=== Section Start ===

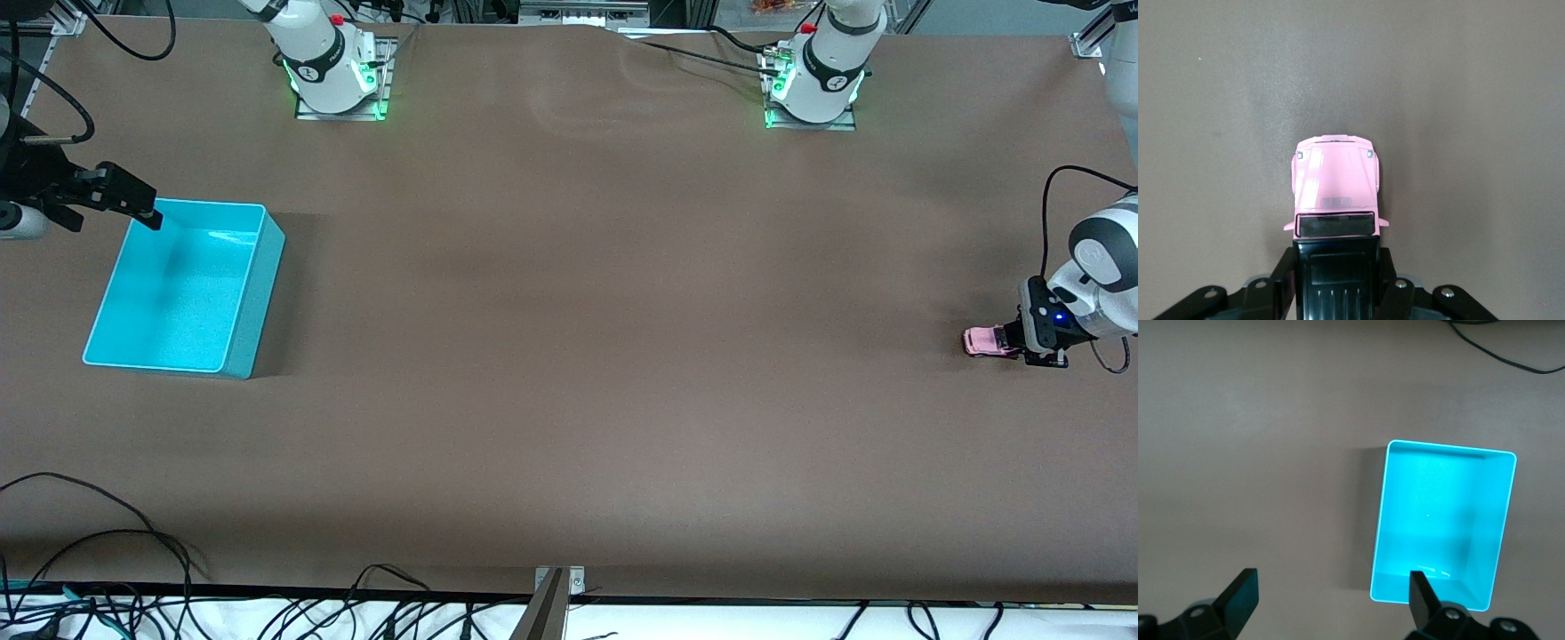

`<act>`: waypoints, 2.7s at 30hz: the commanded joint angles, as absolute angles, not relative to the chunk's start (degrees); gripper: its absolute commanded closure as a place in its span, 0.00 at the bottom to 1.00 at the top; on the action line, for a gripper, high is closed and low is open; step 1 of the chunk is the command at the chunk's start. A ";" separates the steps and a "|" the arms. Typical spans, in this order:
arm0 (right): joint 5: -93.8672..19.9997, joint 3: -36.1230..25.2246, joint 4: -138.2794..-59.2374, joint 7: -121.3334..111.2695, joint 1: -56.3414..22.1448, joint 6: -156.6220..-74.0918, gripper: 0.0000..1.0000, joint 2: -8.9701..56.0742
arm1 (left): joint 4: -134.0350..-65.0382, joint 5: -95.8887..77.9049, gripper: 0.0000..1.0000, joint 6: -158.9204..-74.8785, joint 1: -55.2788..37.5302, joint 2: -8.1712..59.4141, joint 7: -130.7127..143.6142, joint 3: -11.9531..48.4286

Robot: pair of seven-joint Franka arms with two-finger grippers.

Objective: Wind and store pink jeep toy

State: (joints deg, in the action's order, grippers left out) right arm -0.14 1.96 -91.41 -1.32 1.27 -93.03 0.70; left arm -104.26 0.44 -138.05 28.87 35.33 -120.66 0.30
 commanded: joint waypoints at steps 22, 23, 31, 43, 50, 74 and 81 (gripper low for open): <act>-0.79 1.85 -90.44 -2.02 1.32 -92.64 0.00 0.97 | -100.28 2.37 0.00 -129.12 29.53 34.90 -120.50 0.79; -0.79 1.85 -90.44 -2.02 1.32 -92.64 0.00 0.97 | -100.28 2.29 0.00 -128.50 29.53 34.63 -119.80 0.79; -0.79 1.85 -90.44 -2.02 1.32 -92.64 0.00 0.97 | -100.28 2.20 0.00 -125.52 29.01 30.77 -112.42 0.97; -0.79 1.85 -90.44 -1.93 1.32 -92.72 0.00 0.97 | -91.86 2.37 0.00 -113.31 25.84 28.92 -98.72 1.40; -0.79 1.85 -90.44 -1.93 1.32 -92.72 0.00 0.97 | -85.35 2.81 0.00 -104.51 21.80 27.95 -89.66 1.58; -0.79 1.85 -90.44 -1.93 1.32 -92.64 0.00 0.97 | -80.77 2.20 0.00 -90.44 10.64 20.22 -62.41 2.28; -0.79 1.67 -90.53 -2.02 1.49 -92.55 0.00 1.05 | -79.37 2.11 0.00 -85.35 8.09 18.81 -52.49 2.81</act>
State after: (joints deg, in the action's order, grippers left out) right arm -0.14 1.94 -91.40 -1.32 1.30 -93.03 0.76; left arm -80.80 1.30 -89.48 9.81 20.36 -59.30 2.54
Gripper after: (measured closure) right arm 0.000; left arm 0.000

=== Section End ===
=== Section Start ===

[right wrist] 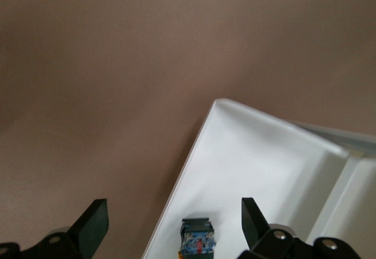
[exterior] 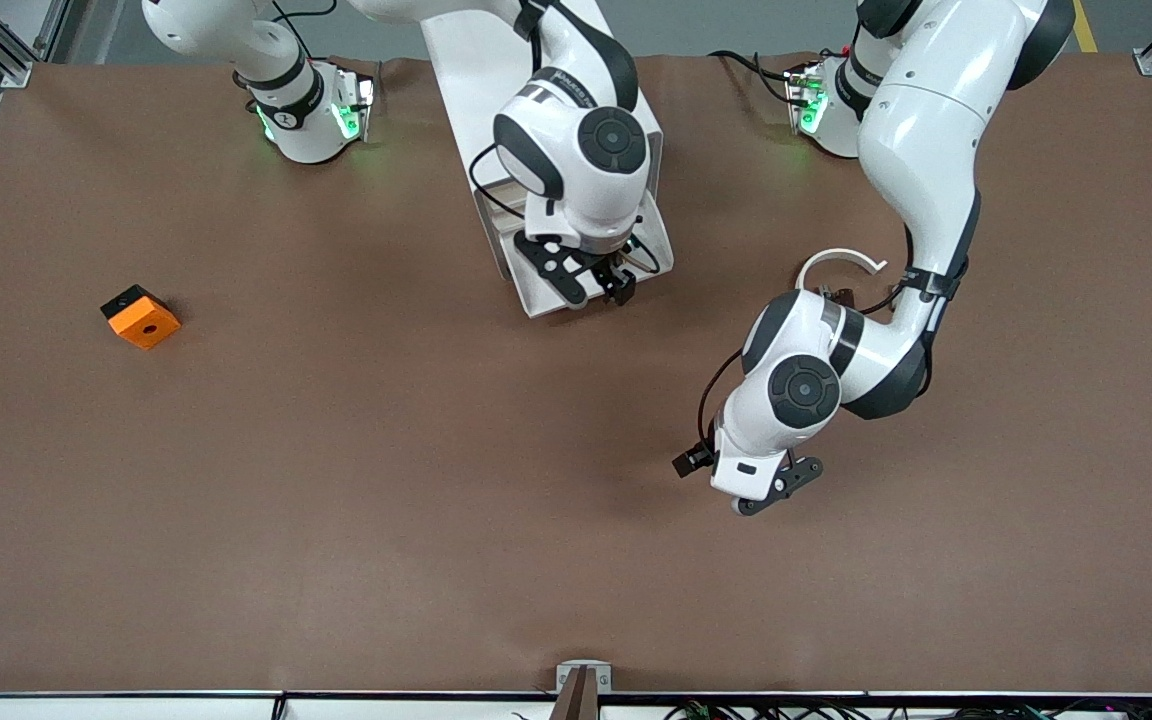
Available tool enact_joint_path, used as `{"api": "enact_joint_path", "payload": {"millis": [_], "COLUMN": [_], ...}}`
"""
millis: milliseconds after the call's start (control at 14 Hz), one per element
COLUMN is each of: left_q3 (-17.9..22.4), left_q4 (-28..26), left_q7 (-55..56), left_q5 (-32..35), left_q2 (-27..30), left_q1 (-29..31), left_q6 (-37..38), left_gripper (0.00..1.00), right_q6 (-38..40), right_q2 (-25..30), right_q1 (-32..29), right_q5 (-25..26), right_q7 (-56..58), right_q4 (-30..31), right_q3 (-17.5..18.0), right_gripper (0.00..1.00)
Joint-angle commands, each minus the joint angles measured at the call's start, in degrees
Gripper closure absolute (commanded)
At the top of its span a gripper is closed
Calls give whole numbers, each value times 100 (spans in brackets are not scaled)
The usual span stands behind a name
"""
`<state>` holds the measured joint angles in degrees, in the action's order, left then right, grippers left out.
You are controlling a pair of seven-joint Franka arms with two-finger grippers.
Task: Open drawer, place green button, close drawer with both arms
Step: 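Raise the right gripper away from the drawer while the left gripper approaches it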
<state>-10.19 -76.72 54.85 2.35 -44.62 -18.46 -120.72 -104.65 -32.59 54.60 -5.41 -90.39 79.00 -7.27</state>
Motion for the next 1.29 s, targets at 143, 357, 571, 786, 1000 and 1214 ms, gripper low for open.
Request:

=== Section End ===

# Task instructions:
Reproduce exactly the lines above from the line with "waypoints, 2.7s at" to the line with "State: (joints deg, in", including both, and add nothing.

# Final answer:
`<act>`: waypoints, 2.7s at 30hz: the commanded joint angles, as absolute angles, not relative to the chunk's start (degrees); gripper: its absolute commanded closure as a place in its span, 0.00 at the bottom to 1.00 at the top; on the action line, for a gripper, high is closed and low is open; step 1 of the chunk is the command at the chunk's start. A ";" separates the steps and a "|" the arms. Typical spans, in this order:
arm0 (right): joint 5: -93.8672..19.9997, joint 3: -36.1230..25.2246, joint 4: -138.2794..-59.2374, joint 7: -121.3334..111.2695, joint 1: -56.3414..22.1448, joint 6: -156.6220..-74.0918, gripper: 0.0000..1.0000, joint 2: -8.9701..56.0742
arm1 (left): joint 4: -134.0350..-65.0382, joint 5: -95.8887..77.9049, gripper: 0.0000..1.0000, joint 6: -158.9204..-74.8785, joint 1: -55.2788..37.5302, joint 2: -8.1712..59.4141, joint 7: -130.7127..143.6142, joint 3: -11.9531..48.4286

Robot: pair of seven-joint Franka arms with two-finger grippers.

Objective: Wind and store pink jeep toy

State: (joints deg, in the action's order, grippers left out) right arm -0.14 1.96 -91.41 -1.32 1.27 -93.03 0.70; left arm -104.26 0.44 -138.05 28.87 35.33 -120.66 0.30

The response to this exercise is complete.